Evolution has made believing possible. Fuentes explains that between 2.3 and 1 million years ago our prehuman ancestors underwent significant changes in nutrition, the structures of their bodies and brains, and practices of caring for their young, making tools, avoiding predators, and obtaining supplies of food. In the past half-million years, massive growth in communication and social coordination led to better ways of understanding the world, imagining better alternatives, and then acting to transform it. These developments eventually led contemporary humans to produce innovations in food acquisition and storage, the domestication of plants and animals, the establishment of large residential settlements, and the identification of specific places, times, and relationships as sacred. Readers of Commonweal will appreciate Fuentes’s recognition that our ancestors transformed the world not only for transactional but also for transcendent motives. The formation of beliefs about how things could and ought to be proves central to our ability to improve our lot.

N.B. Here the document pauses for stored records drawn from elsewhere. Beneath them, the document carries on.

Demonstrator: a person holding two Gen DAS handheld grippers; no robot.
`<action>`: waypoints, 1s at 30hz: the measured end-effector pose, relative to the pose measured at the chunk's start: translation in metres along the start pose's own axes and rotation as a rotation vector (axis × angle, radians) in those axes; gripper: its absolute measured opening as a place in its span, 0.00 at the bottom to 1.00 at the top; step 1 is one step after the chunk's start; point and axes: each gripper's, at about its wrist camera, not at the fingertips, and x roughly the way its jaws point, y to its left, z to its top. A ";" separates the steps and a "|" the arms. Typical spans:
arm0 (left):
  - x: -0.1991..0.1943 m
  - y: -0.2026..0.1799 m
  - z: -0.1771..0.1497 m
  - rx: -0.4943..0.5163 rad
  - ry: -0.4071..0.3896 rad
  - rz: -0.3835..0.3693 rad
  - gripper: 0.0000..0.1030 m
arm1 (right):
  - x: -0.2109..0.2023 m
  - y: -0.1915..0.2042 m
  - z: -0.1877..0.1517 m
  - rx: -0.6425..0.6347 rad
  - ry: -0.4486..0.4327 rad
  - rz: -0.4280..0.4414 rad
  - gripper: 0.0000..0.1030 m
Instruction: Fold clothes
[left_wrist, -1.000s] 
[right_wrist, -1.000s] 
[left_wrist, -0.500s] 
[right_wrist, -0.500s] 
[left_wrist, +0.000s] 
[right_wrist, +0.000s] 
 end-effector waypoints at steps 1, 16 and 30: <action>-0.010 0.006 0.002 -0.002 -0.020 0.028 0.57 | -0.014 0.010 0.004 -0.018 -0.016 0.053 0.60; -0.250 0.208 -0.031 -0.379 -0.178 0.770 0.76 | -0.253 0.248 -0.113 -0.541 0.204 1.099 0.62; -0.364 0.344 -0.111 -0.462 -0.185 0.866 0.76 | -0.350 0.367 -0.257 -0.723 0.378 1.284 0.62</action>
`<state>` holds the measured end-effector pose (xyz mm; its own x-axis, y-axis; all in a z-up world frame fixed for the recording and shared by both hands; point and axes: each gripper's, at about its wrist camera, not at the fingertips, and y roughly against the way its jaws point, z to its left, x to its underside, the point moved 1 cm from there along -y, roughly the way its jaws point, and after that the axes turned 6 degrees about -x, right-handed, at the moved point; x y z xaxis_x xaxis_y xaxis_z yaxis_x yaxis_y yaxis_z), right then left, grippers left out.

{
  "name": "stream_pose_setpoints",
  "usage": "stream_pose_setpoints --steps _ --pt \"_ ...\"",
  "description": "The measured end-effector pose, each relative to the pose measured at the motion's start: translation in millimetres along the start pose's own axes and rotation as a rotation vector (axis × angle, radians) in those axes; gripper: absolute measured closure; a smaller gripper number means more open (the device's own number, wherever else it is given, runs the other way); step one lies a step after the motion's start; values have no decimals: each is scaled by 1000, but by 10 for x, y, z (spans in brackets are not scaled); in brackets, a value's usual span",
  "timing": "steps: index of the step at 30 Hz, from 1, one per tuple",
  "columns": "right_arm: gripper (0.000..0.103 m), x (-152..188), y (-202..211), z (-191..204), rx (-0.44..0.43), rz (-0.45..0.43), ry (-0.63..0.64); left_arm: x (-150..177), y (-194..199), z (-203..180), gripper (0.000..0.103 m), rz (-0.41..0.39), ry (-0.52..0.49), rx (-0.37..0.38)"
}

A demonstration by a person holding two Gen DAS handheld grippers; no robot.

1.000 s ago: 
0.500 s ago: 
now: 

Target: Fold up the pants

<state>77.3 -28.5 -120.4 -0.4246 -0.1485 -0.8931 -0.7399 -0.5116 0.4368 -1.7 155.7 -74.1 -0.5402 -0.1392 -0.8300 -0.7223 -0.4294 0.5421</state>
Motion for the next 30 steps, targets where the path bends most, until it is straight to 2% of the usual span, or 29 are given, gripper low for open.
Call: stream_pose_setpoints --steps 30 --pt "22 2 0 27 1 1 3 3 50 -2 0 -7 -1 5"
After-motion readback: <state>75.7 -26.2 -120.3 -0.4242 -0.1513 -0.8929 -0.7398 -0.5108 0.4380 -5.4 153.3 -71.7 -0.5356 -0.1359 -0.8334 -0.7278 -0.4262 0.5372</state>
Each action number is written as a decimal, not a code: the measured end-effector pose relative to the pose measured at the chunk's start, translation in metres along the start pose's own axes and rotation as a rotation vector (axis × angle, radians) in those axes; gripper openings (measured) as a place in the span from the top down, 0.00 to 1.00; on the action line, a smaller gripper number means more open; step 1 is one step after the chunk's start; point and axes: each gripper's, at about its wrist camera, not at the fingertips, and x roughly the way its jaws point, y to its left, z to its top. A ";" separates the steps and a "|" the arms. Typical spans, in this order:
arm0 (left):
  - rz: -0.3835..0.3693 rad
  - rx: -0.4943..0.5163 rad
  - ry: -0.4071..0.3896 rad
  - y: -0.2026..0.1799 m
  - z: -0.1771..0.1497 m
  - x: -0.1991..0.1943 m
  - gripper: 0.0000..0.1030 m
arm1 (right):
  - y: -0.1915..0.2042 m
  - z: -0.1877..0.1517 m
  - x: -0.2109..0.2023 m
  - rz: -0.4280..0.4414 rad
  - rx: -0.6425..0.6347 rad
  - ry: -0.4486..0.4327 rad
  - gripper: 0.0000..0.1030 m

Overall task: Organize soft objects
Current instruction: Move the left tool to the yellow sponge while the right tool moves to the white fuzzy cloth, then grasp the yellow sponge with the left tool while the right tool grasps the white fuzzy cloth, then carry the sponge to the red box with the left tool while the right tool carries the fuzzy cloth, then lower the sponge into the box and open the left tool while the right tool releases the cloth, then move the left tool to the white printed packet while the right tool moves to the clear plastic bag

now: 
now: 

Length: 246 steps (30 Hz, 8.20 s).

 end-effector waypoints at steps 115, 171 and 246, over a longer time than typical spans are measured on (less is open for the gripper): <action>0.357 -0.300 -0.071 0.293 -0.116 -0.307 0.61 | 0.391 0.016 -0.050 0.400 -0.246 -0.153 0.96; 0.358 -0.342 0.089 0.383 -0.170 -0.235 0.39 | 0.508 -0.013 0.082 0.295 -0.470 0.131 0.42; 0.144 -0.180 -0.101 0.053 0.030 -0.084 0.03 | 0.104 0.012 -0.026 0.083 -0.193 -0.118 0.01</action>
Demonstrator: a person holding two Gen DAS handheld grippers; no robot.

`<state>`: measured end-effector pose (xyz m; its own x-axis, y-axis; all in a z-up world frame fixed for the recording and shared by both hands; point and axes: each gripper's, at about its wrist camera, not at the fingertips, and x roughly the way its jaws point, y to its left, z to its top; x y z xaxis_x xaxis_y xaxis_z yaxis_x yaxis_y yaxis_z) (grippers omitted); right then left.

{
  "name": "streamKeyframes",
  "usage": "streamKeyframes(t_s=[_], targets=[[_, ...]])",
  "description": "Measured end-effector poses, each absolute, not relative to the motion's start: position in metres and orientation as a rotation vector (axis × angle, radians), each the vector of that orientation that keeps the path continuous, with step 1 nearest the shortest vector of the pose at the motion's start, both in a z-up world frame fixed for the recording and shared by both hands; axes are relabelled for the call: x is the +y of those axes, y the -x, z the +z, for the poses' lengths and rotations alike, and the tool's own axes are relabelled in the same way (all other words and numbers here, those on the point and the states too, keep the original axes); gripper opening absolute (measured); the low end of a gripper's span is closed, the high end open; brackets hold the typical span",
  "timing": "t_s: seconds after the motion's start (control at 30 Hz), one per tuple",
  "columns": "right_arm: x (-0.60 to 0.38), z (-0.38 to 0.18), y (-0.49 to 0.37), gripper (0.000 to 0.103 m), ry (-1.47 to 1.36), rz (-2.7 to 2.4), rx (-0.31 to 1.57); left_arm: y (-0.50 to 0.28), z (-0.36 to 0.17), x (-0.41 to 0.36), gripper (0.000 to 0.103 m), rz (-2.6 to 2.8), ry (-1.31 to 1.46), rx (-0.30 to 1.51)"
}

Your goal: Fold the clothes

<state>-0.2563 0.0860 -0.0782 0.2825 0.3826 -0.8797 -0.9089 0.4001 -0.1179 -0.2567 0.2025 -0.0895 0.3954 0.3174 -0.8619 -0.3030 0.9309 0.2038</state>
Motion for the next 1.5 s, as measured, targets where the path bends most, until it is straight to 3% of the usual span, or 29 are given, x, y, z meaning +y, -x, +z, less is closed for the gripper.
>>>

Part two of Why We Believe provides an account of how the human imagination enables us to combine cognitive and social resources to shape our world. “Believing is thinking beyond the here and now and investing to the extent that thinking becomes one’s reality,” Fuentes writes. Though he does not cite William James, his vision resonates with James’s “will to believe.” Belief is made possible by culture, a rich fund of meaning from which we constantly draw and to which our daily actions contribute. We are “not unique in having culture,” Fuentes writes, but the human niche is “completely intertwined with language, socially mediated and reconstructed history, institutions, and beliefs.” He insists that we not only “have” culture but actually “are” our culture: “literally, it is us and we it.” The experiences, memories, and thoughts made possible by our collective cultural resources help form our very bodies through their “neuroendocrine systems.”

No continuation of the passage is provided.